E-commerce: Disappearing ink

Robert Lickton’s grandfather founded Lickton Supply Co., a bicycle gear and accessories catalog, in 1935. For more than 60 years, the Oak Park, IL-based company mailed up to 15,000 catalogs twice a year. But in February 1998, CEO Robert scrapped the catalog mailings, opting to sell exclusively via the Web (except for the company’s Oak Park store).

“Printing a catalog is just not fast enough,” Lickton says. “By the time the book gets to the customer, it’s obsolete because prices and inventory often change. With a Website, you can change copy at any time, you don’t have to worry about space limitations, and the cost is much lower.”

Since going online, Lickton claims the company’s gross sales have increased 25%, while costs have been cut in half, since it no longer has paper, printing and postage expenses. But what would Robert’s grandfather think? “He’d say, ‘Show me the money,'” says Lickton, who has become so enamored with electronic marketing that he makes this bold prediction: “If anybody is still printing catalogs in five years, they’ll be out of business.”

Strong words. But Lickton isn’t the only cataloger who, lured by the promise of lower costs, greater profitability, and the ability to reach a larger audience, has forsaken print catalogs for the Web.

“I know of very few print catalogs with sales of less than $5 million making money, be-cause of the costs involved in producing a catalog,” says Annette Zientek, founder of Seattle-based Christine Columbus, a marketer of travel accessories for women. Although Christine Columbus started in 1995 as a print catalog, in June 1997, Zientek decided to switch to selling exclusively online. “We felt that if we could control the up-front investment and if we were clever, we wouldn’t have to spend a lot of money,” she says.

Zientek says it cost her company about $12,000 to build its Website; the host server’s fee is another $2,500 a year, and to update the pages costs approximately $100-$200 each month. In comparison, it used to cost $20,000 to print and mail a 32-page catalog. “And that $20,000 is just for that book. For that same $20,000 we can completely revamp our Website and have a longer shelf life without having to mail a half-million books,” Zientek says.

Fresh Home & Garden, a collaboration between flower telemarketer 1-800-Flowers and home goods cataloger Plow & Hearth, is another print catalog that’s gone electric. Only one edition mailed, in October 1998; since then the catalog has been available exclusively online, says Peter Rice, president of Madison, VA-based Plow & Hearth. Response to the plant gifts catalog didn’t justify the production costs. “It can be produced much less expensively online,” he says.

Even some of the larger catalogers are considering transforming some of their titles to online-only.
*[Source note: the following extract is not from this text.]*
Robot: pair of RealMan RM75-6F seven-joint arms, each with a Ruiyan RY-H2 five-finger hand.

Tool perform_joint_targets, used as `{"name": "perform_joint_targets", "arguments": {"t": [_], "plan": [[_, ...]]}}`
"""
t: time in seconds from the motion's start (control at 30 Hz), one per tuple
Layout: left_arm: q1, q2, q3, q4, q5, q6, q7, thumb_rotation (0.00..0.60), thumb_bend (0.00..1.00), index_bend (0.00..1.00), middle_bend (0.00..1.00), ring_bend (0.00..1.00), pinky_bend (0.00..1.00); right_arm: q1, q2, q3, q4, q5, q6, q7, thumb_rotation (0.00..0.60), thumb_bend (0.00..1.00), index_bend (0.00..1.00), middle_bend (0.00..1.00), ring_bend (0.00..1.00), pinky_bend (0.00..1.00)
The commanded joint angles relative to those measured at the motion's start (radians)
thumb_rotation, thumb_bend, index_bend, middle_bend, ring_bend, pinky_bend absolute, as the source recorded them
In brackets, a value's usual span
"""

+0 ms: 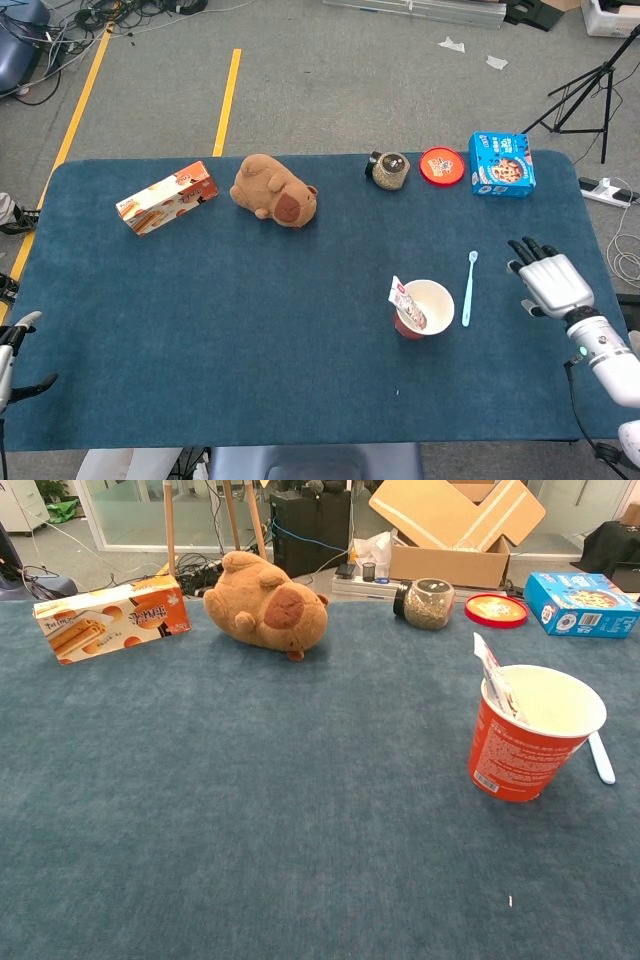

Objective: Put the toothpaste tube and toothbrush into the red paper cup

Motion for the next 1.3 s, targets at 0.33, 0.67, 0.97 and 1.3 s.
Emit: {"name": "perform_joint_targets", "arguments": {"t": [0.33, 0.67, 0.97, 1.3], "plan": [[0.000, 0.002, 0.000, 0.000, 0.000, 0.000, -0.004, 0.600, 0.00, 0.16, 0.31, 0.25, 0.24, -0.014, -0.100, -0.022, 0.118, -0.047, -0.032, 0.020, 0.600, 0.12, 0.30, 0.07, 0.00, 0.23], [0.000, 0.003, 0.001, -0.002, 0.001, 0.001, -0.004, 0.600, 0.00, 0.16, 0.31, 0.25, 0.24, -0.022, -0.177, -0.030, 0.205, -0.089, -0.026, 0.025, 0.600, 0.04, 0.18, 0.02, 0.00, 0.23], [0.001, 0.004, 0.001, -0.002, 0.001, 0.001, -0.009, 0.600, 0.00, 0.16, 0.31, 0.25, 0.24, -0.025, -0.258, -0.013, 0.284, -0.087, -0.014, 0.003, 0.600, 0.00, 0.07, 0.00, 0.00, 0.22], [0.001, 0.006, 0.001, -0.003, 0.001, 0.000, -0.012, 0.600, 0.00, 0.16, 0.31, 0.25, 0.24, -0.016, -0.355, 0.002, 0.393, -0.098, -0.013, 0.026, 0.600, 0.00, 0.06, 0.00, 0.00, 0.21]]}}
Weehawken, NJ-based Hanover Direct announced that it would reposition three of its print catalogs-golf title Austad’s, women’s apparel book Tweeds, and housewares mailer Colonial Garden Kitchens-as primarily e-commerce brands, following an $18 million drop in annual sales among these three titles.

For this year at least, however, Hanover will continue to mail books for the three brands. “Catalogs will always be a part of our brand,” says Larry Svoboda, chief financial officer of $546 million Hanover Direct. “The shift toward e-commerce will be gradual.”

Print still has its place Robert Lickton’s prediction notwithstanding, few expect print catalogs to go the way of the dodo and the Betamax. For one thing, while it’s possible to build a Website for several thousand dollars, fully transactional sites can cost up to $6 million, according to New York-based market researcher Jupiter Communications.

And that doesn’t include promotion and advertising costs. For instance, Lickton still mails cards and fliers promoting his Website and his store; Zientek also mails fliers and press releases to promote Christine Columbus, in addition to establishing strategic links with other Websites. And computer marketer Egghead.com, which shut its stores and catalog divisions last year to reposition itself as an online cataloger, still mails 250,000 copies of its Surplus Direct catalog each month. Although the book is primarily an e-mail traffic builder, customers can order from it directly, says Egghead.com spokesman John Hough.

Ken Gassman, an analyst at Richmond,VA-based Davenport Securities, says that marketers will continue to mail because “they need to maintain top-of-mind awareness.” Nor does going online-only mean you can get rid of your phone reps. “We still take orders via phone, mail, even over the fax, because people still have that trepidation in doing business over the Web,” Zientek says.

Whether marketing via a catalog or on the Web, “the basic ingredients are the same,” Hough says. “The offer must be competitive, and product selection must be first-rate. The customer expectations are much the same.”